Not long ago, the notion of opening a SaaS product and simply telling it what you needed — as if speaking to a colleague — seemed far-fetched. And yet, that reality is already here. The shift is visible across the software landscape, and it is only a matter of time before every tool users rely on operates this way.
According to Corlytics, for years, SaaS products demanded that users navigate through screens, adjust filters, export data, toggle between tabs and manually push work from one application to another.
That era is giving way to something fundamentally different. In this new model, the user no longer walks through the workflow step by step — instead, they prompt or guide the system toward their desired outcome.
Software is becoming smarter, more personalised and increasingly autonomous. Applications are evolving from user-operated tools into support services. Rather than placing the burden of execution on the user, the system itself absorbs more of the workload behind the scenes. This is not the end of SaaS — it is a transformation. Less about endless menus and dashboards, and more about dynamic, responsive, outcome-driven systems. Software is becoming a service layer that powers processes, rather than a screen layer that simply presents an interface.
So why, then, are product managers still buried in feature prioritisation spreadsheets, obsessing over minor UI adjustments, or debating the placement of a filter? Why are teams still refining dashboards that only yield insight if the user stumbles upon the right combination of clicks? And why are product requirements documents still treated as sacred artefacts? Teams spend weeks crafting the “perfect” workflow, mapping every edge case, stitching together happy paths and hypothetical future scenarios — only for the document to be outdated by the time it has been reviewed, signed off and blessed by a committee of stakeholders, half of whom never read past page three.
By the time the process is complete, the world has moved on. User needs have shifted. Competitors have shipped something smarter. Or worse — users have already migrated to an application that simply understands them.
These product management tasks matter. But they belong to a world where software waited for users. A world where friction was tolerated, where product development followed cycles, stages, waterfalls and rituals. Today, software does not wait — and neither do users. Even a few seconds of a loading screen triggers frustration. The interface is no longer the product; the interaction is.
If users can simply ask for what they want, the future of product management is not about writing requirements that expire faster than they are published. It is about shaping systems that learn, adapt and respond in real time. What matters now is understanding what users are trying to accomplish, how the system should interpret those intentions, what guardrails and visibility users need in order to trust automated actions, and how intelligence flows through the product safely.

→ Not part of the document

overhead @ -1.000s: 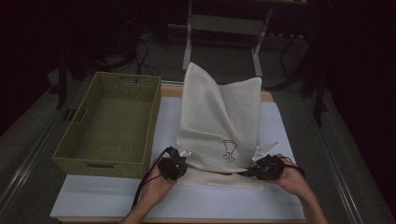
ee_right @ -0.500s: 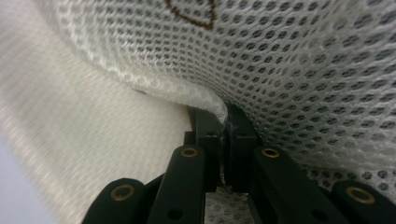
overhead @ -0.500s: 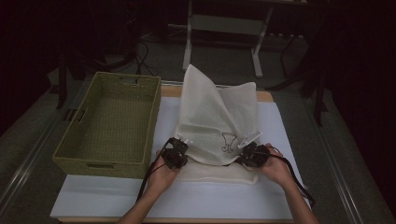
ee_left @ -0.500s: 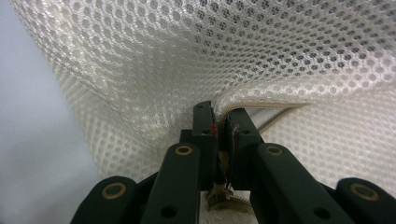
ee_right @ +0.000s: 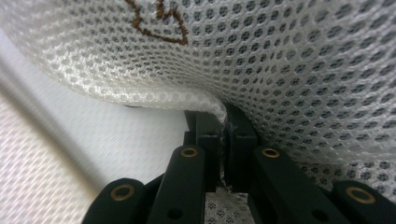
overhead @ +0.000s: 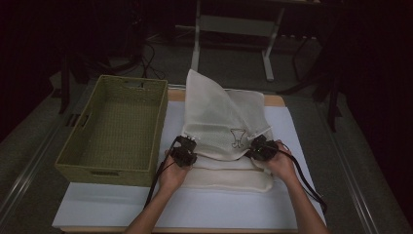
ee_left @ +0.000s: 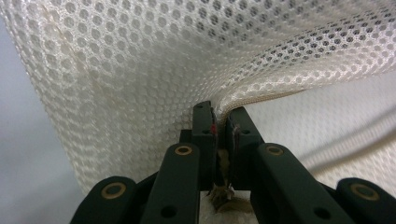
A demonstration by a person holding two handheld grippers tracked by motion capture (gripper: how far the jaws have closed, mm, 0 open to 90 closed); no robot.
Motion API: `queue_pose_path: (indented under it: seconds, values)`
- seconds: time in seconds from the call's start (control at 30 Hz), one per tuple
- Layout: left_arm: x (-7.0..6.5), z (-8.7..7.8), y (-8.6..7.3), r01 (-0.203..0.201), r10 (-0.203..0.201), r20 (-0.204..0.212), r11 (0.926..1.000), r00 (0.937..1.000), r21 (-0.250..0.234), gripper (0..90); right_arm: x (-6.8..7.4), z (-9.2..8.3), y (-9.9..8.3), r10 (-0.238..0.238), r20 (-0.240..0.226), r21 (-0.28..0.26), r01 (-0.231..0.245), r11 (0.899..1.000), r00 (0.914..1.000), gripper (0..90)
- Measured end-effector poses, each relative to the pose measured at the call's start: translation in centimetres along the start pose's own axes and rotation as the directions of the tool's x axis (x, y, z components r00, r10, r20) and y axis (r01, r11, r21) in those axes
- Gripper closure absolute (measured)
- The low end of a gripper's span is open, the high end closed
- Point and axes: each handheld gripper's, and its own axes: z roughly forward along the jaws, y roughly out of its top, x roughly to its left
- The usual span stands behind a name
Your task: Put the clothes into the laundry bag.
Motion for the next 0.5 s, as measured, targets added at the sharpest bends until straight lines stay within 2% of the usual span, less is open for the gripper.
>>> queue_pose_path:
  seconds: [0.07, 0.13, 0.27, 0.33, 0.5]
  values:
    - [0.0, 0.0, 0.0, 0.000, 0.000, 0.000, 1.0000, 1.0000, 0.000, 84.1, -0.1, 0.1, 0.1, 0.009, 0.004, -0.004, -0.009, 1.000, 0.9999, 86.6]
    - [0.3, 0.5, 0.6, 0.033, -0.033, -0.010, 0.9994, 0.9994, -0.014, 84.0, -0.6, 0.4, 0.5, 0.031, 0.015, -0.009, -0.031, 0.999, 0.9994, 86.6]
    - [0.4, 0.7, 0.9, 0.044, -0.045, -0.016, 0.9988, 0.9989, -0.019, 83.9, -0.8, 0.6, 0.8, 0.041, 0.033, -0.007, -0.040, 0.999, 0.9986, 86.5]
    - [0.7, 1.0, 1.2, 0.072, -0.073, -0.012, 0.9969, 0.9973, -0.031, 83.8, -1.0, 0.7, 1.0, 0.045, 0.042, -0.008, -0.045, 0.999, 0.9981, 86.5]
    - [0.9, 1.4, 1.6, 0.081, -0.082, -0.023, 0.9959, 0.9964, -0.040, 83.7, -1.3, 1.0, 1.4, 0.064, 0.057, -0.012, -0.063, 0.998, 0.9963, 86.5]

This marks a shift from designing workflows to designing behaviours — from optimising interfaces to optimising intent handling, and from managing features to managing autonomous execution. This is the new terrain product managers must learn to navigate, and quickly.
A strong product manager is not necessarily the subject matter expert. They are the connector, the translator — the person who sees across functions, users and systems, and stitches everything together. Now more than ever, that role demands adaptability. The modern PM must be flexible and multidimensional, drawing on design and engineering skills as needed, while staying focused on the core problem regardless of which hat they are wearing.
Time is the critical constraint. AI does not wait. Change is arriving faster than any roadmap cycle, sprint process or alignment meeting can accommodate. Products evolve daily. Entirely new applications emerge constantly, and any one of them could surpass what a team has spent months building.
With all of this unfolding at unprecedented speed, an uncomfortable question demands an answer: is it the product manager role that is slowing things down, or is it an organisational mindset that cannot keep pace with the velocity of change? Are product managers genuinely too slow — or are organisations too rigid to allow them to operate at the speed the world now demands? Is the problem the process itself, or the people who cling to it because it is all they have ever known?